In the listing below, find each line containing "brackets" and report it.

[Opening Supplied data section]

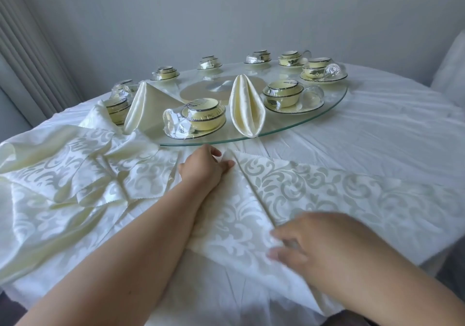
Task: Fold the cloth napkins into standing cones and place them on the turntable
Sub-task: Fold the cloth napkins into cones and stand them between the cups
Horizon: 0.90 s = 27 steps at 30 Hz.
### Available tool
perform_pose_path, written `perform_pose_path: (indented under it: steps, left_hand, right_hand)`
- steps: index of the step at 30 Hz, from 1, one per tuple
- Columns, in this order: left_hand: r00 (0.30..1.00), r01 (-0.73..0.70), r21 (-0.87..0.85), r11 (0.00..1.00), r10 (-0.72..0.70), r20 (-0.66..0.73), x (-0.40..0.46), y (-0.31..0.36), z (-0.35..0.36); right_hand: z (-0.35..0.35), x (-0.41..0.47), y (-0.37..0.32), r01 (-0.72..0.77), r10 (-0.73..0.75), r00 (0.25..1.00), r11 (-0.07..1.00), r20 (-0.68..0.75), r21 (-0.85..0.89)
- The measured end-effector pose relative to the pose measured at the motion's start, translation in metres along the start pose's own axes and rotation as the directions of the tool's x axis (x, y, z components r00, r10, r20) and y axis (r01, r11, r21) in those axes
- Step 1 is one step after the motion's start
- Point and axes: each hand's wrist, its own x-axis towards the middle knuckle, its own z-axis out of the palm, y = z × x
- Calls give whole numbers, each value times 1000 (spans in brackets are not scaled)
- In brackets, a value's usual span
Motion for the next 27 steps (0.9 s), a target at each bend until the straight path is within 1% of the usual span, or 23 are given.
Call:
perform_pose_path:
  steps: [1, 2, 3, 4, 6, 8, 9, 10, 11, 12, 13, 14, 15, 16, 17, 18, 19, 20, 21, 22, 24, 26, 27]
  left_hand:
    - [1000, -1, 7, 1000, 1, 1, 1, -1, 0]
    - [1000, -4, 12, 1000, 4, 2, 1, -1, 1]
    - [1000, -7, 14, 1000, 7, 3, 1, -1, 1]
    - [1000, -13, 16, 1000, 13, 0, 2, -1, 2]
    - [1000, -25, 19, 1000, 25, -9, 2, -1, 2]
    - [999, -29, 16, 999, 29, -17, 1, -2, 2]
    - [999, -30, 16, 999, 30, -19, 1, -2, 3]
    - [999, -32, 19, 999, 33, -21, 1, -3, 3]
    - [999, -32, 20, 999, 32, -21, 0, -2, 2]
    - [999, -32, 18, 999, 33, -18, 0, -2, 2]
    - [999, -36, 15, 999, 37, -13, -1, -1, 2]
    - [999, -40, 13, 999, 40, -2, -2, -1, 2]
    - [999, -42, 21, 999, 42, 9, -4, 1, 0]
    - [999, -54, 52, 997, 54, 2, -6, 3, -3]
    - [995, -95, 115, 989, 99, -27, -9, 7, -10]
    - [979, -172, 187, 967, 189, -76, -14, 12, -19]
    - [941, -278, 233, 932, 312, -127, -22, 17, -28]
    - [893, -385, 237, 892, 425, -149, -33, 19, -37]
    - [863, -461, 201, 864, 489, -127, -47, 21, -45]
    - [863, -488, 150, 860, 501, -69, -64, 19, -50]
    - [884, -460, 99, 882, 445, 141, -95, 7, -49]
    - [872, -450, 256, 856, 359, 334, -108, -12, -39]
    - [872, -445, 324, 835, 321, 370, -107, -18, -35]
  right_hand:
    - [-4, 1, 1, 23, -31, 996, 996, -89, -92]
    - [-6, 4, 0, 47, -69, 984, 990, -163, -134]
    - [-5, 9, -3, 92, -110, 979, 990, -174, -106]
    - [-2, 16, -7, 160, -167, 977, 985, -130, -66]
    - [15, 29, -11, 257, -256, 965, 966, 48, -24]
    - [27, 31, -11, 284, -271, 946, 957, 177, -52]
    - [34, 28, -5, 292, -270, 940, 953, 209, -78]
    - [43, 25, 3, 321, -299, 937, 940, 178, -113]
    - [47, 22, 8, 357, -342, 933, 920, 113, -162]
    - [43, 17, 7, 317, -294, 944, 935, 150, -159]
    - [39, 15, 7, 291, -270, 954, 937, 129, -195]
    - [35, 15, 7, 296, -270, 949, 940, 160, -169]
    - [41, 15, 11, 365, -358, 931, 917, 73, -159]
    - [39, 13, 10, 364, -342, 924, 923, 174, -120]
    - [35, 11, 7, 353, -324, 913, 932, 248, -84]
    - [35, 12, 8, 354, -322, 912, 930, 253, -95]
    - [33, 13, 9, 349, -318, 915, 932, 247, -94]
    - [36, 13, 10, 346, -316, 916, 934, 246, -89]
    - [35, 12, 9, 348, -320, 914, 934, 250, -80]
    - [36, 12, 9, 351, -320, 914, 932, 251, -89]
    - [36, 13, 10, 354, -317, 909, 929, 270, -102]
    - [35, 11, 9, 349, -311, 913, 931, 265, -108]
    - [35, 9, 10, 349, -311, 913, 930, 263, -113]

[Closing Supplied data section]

# Response
- Calls give whole numbers, each value times 1000 (spans in brackets are not scaled)
- In brackets, a value's usual span

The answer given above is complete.